» **What is needed**
In the lines below, find the one that contains "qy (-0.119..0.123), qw" and write it out exactly, along with every line that follows it.
[Input data — start]
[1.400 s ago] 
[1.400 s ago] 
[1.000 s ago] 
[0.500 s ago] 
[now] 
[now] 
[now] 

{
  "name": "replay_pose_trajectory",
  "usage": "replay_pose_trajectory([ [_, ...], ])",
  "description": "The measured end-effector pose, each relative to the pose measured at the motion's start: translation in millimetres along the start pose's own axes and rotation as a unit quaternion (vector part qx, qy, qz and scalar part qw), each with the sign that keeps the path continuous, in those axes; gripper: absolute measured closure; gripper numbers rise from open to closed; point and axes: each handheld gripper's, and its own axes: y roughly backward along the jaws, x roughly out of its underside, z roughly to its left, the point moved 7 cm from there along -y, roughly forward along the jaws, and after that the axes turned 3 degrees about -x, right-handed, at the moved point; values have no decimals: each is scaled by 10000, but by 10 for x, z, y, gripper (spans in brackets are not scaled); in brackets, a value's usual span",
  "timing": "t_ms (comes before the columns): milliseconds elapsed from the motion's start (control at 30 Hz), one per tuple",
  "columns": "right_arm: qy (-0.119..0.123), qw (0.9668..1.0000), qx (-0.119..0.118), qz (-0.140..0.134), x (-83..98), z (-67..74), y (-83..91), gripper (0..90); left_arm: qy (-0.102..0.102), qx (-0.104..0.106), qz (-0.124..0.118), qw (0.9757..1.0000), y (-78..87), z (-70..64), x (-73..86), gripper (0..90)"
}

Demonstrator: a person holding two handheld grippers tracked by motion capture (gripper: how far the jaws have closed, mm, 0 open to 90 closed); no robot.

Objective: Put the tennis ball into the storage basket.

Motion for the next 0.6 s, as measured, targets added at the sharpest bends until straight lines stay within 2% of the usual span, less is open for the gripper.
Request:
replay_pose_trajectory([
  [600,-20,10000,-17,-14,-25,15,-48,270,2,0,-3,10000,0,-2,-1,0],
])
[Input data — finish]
» **Expected output**
  "columns": "right_arm: qy (-0.119..0.123), qw (0.9668..1.0000), qx (-0.119..0.118), qz (-0.140..0.134), x (-83..98), z (-67..74), y (-83..91), gripper (0..90); left_arm: qy (-0.102..0.102), qx (-0.104..0.106), qz (-0.124..0.118), qw (0.9757..1.0000), y (-78..87), z (-70..64), x (-73..86), gripper (0..90)"
}

Demonstrator: a person holding two handheld grippers tracked by motion capture (gripper: how far the jaws have closed, mm, 0 open to 90 closed); no robot.

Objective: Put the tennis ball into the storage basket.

Motion for the next 0.6 s, as measured, targets added at the sharpest bends until straight lines stay within 2% of the usual span, less is open for the gripper.
Request:
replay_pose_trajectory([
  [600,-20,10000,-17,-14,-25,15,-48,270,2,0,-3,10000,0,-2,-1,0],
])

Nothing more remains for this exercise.